To find the standard redox potential for the reaction \( \text{Mn}^{3+} + 3e^- \rightarrow \text{Mn} \), we can use the given standard redox potentials for the half-reactions:
1. \( \text{Mn}^{2+} + 2e^- \rightarrow \text{Mn} \) with \( E^\circ = -1.18 \, \text{V} \)
2. \( \text{Mn}^{3+} + e^- \rightarrow \text{Mn}^{2+} \) with \( E^\circ = 1.51 \, \text{V} \)

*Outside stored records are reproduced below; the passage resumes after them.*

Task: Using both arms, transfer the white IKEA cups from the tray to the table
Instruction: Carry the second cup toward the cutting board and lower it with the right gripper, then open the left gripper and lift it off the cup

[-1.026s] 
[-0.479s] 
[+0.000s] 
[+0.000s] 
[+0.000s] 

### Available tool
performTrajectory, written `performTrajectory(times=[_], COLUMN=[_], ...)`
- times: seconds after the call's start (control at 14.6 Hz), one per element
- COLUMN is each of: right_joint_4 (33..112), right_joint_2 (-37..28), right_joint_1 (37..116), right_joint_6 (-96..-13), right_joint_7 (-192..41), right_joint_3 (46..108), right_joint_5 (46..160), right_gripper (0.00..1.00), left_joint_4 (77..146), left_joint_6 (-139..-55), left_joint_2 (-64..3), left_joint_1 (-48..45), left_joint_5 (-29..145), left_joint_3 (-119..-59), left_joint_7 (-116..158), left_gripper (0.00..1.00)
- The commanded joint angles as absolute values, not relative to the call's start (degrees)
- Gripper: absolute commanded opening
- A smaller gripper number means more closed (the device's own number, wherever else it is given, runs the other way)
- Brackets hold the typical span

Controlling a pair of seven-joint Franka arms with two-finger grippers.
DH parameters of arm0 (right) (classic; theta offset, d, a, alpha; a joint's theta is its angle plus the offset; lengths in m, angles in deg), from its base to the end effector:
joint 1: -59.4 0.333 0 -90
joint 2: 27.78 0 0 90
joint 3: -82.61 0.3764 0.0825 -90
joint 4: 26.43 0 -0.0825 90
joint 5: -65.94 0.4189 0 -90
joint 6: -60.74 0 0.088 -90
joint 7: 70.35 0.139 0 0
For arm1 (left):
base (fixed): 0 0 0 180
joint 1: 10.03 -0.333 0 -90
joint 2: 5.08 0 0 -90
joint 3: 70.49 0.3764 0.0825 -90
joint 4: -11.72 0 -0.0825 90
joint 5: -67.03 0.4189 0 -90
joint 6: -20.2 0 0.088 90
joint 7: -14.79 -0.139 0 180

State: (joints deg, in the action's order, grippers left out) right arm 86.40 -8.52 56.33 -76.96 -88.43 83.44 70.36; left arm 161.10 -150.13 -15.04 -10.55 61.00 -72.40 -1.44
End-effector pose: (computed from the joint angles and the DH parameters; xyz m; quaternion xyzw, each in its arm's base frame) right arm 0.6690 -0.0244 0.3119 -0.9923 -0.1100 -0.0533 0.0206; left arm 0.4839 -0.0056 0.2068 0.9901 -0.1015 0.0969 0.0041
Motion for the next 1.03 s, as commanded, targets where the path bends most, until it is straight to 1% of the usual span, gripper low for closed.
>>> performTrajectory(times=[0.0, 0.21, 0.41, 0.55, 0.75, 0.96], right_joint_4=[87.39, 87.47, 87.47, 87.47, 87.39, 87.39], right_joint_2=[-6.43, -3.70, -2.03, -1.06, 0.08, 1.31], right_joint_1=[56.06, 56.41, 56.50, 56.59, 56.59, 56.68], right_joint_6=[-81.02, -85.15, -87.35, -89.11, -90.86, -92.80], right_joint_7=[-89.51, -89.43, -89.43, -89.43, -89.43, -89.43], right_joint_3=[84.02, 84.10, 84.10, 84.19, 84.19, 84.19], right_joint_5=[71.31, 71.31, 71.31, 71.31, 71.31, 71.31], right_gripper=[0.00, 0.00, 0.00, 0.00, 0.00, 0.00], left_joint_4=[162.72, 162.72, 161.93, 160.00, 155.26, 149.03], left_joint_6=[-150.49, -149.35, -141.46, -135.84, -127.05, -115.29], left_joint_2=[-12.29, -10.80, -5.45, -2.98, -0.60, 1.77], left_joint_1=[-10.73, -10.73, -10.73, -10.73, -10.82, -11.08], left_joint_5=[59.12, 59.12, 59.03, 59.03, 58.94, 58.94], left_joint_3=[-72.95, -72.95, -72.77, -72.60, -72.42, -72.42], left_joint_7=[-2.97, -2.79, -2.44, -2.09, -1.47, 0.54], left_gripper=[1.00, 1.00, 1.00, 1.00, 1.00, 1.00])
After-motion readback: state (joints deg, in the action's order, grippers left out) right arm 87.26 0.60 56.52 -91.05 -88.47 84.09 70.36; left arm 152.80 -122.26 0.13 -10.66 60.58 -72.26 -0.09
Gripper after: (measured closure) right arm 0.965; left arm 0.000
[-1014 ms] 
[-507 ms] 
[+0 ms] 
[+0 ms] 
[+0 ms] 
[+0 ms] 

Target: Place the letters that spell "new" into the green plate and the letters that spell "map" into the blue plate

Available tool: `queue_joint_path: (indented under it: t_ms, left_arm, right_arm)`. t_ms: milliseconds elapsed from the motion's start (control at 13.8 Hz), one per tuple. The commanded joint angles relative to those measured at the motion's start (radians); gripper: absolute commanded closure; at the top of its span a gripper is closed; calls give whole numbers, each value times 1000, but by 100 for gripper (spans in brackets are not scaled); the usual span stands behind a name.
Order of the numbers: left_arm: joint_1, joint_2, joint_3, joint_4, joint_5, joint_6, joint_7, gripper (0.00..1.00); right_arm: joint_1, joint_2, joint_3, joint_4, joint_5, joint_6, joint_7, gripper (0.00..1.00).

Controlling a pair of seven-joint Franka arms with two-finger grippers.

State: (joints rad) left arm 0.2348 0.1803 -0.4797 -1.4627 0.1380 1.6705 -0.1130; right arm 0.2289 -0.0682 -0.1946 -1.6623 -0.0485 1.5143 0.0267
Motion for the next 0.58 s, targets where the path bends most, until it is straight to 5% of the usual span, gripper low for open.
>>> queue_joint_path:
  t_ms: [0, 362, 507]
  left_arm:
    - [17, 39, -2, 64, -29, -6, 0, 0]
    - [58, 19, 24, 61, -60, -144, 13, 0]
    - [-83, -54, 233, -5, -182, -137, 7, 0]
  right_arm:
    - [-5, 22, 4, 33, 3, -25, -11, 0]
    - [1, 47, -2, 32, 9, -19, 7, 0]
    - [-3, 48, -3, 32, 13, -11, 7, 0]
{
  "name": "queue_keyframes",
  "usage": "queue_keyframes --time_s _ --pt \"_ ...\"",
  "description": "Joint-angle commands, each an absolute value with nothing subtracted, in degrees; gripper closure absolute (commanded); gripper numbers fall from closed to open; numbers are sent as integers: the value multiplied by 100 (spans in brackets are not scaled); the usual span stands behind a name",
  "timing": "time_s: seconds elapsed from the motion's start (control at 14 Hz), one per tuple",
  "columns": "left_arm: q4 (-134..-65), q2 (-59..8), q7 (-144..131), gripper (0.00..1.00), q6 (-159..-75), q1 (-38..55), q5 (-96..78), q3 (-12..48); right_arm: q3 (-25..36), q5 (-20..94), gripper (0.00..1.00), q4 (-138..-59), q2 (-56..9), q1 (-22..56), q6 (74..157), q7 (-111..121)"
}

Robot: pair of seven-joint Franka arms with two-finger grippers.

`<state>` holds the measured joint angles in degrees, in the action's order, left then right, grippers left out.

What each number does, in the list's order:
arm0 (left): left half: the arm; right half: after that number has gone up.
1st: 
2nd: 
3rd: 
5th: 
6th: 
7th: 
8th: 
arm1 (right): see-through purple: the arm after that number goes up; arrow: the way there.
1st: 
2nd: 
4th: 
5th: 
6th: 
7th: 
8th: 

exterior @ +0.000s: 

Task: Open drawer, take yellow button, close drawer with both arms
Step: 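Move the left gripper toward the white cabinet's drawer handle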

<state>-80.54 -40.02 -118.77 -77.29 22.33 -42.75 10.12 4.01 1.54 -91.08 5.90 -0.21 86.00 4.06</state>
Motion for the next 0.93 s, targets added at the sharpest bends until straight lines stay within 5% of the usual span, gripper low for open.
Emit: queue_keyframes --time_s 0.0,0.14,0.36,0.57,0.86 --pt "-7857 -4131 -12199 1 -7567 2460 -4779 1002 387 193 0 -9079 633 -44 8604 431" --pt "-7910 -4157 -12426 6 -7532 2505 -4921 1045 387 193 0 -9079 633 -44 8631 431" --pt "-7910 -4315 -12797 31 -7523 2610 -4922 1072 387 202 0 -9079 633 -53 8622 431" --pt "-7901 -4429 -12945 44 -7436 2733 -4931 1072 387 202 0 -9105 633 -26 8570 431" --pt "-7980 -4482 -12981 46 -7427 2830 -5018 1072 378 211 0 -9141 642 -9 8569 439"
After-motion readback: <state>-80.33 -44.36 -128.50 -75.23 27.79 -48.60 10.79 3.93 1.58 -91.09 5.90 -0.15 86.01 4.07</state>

### Step-by-Step Solution:
**Step 1: Write the half-reaction for the reduction of \( \text{Mn}^{3+} \) to \( \text{Mn}^{2+} \)**
The half-reaction is:
\[
\text{Mn}^{3+} + e^- \rightarrow \text{Mn}^{2+}
\]
The standard potential for this reaction is given as \( E^\circ = 1.51 \, \text{V} \).
**Step 2: Write the half-reaction for the reduction of \( \text{Mn}^{2+} \) to \( \text{Mn} \)**
The half-reaction is:
\[
\text{Mn}^{2+} + 2e^- \rightarrow \text{Mn}
\]
The standard potential for this reaction is given as \( E^\circ = -1.18 \, \text{V} \).
**Step 3: Combine the half-reactions to find the overall reaction**
To find the overall reaction \( \text{Mn}^{3+} + 3e^- \rightarrow \text{Mn} \), we need to add the two half-reactions. We need to ensure that the electrons cancel out.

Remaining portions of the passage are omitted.